* Exercise prompt
Set down the data below once more, precisely as it reads.

* Data segment
###
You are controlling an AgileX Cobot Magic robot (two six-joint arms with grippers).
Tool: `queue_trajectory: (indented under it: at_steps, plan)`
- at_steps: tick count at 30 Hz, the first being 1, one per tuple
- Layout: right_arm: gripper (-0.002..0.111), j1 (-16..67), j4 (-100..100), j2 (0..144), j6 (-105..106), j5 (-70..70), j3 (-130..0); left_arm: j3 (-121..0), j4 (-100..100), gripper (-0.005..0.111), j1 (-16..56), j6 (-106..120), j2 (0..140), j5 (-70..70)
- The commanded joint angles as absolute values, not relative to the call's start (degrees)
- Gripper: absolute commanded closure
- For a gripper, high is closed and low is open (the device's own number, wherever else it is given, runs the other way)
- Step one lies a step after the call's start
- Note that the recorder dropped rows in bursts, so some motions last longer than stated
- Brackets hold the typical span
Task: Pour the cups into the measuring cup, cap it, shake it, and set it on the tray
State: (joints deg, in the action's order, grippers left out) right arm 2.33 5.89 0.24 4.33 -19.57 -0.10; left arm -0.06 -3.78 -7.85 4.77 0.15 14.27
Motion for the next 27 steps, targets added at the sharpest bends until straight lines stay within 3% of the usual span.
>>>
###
* Exercise response
You are controlling an AgileX Cobot Magic robot (two six-joint arms with grippers).
Tool: `queue_trajectory: (indented under it: at_steps, plan)`
- at_steps: tick count at 30 Hz, the first being 1, one per tuple
- Layout: right_arm: gripper (-0.002..0.111), j1 (-16..67), j4 (-100..100), j2 (0..144), j6 (-105..106), j5 (-70..70), j3 (-130..0); left_arm: j3 (-121..0), j4 (-100..100), gripper (-0.005..0.111), j1 (-16..56), j6 (-106..120), j2 (0..140), j5 (-70..70)
- The commanded joint angles as absolute values, not relative to the call's start (degrees)
- Gripper: absolute commanded closure
- For a gripper, high is closed and low is open (the device's own number, wherever else it is given, runs the other way)
- Step one lies a step after the call's start
- Note that the recorder dropped rows in bursts, so some motions last longer than stated
- Brackets hold the typical span
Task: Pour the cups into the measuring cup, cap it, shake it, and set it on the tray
State: (joints deg, in the action's order, grippers left out) right arm 2.33 5.89 0.24 4.33 -19.57 -0.10; left arm -0.06 -3.78 -7.85 4.77 0.15 14.27
Motion for the next 27 steps, targets added at the sharpest bends until straight lines stay within 3% of the usual span.
>>>

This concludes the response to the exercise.